**WORK ORDER**
All of the data that follows should be retyped exactly as it appears.

**INPUT DATA**
'''

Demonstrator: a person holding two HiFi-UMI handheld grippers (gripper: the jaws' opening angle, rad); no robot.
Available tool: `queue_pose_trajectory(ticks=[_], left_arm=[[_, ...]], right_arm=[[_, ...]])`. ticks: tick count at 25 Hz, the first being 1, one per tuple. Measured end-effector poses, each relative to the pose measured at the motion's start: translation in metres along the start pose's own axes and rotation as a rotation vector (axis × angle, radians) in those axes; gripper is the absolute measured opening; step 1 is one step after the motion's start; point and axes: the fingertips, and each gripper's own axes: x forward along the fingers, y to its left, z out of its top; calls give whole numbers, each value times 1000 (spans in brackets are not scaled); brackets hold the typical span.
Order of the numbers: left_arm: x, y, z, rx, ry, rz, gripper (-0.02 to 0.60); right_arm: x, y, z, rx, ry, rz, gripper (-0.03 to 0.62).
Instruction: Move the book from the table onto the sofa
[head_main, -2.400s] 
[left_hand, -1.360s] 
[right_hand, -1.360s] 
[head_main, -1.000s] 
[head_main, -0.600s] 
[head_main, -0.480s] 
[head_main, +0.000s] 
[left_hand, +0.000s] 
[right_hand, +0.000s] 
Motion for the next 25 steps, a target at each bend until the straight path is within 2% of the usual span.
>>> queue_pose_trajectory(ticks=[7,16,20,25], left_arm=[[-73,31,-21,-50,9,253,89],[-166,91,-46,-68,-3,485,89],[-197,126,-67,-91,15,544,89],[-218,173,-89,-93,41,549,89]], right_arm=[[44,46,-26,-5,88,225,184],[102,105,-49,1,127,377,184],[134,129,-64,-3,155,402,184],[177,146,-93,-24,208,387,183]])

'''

**ANSWER AREA**
Demonstrator: a person holding two HiFi-UMI handheld grippers (gripper: the jaws' opening angle, rad); no robot.
Available tool: `queue_pose_trajectory(ticks=[_], left_arm=[[_, ...]], right_arm=[[_, ...]])`. ticks: tick count at 25 Hz, the first being 1, one per tuple. Measured end-effector poses, each relative to the pose measured at the motion's start: translation in metres along the start pose's own axes and rotation as a rotation vector (axis × angle, radians) in those axes; gripper is the absolute measured opening; step 1 is one step after the motion's start; point and axes: the fingertips, and each gripper's own axes: x forward along the fingers, y to its left, z out of its top; calls give whole numbers, each value times 1000 (spans in brackets are not scaled); brackets hold the typical span.
Order of the numbers: left_arm: x, y, z, rx, ry, rz, gripper (-0.02 to 0.60); right_arm: x, y, z, rx, ry, rz, gripper (-0.03 to 0.62).
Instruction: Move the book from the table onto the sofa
[head_main, -2.400s] 
[left_hand, -1.360s] 
[right_hand, -1.360s] 
[head_main, -1.000s] 
[head_main, -0.600s] 
[head_main, -0.480s] 
[head_main, +0.000s] 
[left_hand, +0.000s] 
[right_hand, +0.000s] 
Motion for the next 25 steps, a target at each bend until the straight path is within 2% of the usual span.
>>> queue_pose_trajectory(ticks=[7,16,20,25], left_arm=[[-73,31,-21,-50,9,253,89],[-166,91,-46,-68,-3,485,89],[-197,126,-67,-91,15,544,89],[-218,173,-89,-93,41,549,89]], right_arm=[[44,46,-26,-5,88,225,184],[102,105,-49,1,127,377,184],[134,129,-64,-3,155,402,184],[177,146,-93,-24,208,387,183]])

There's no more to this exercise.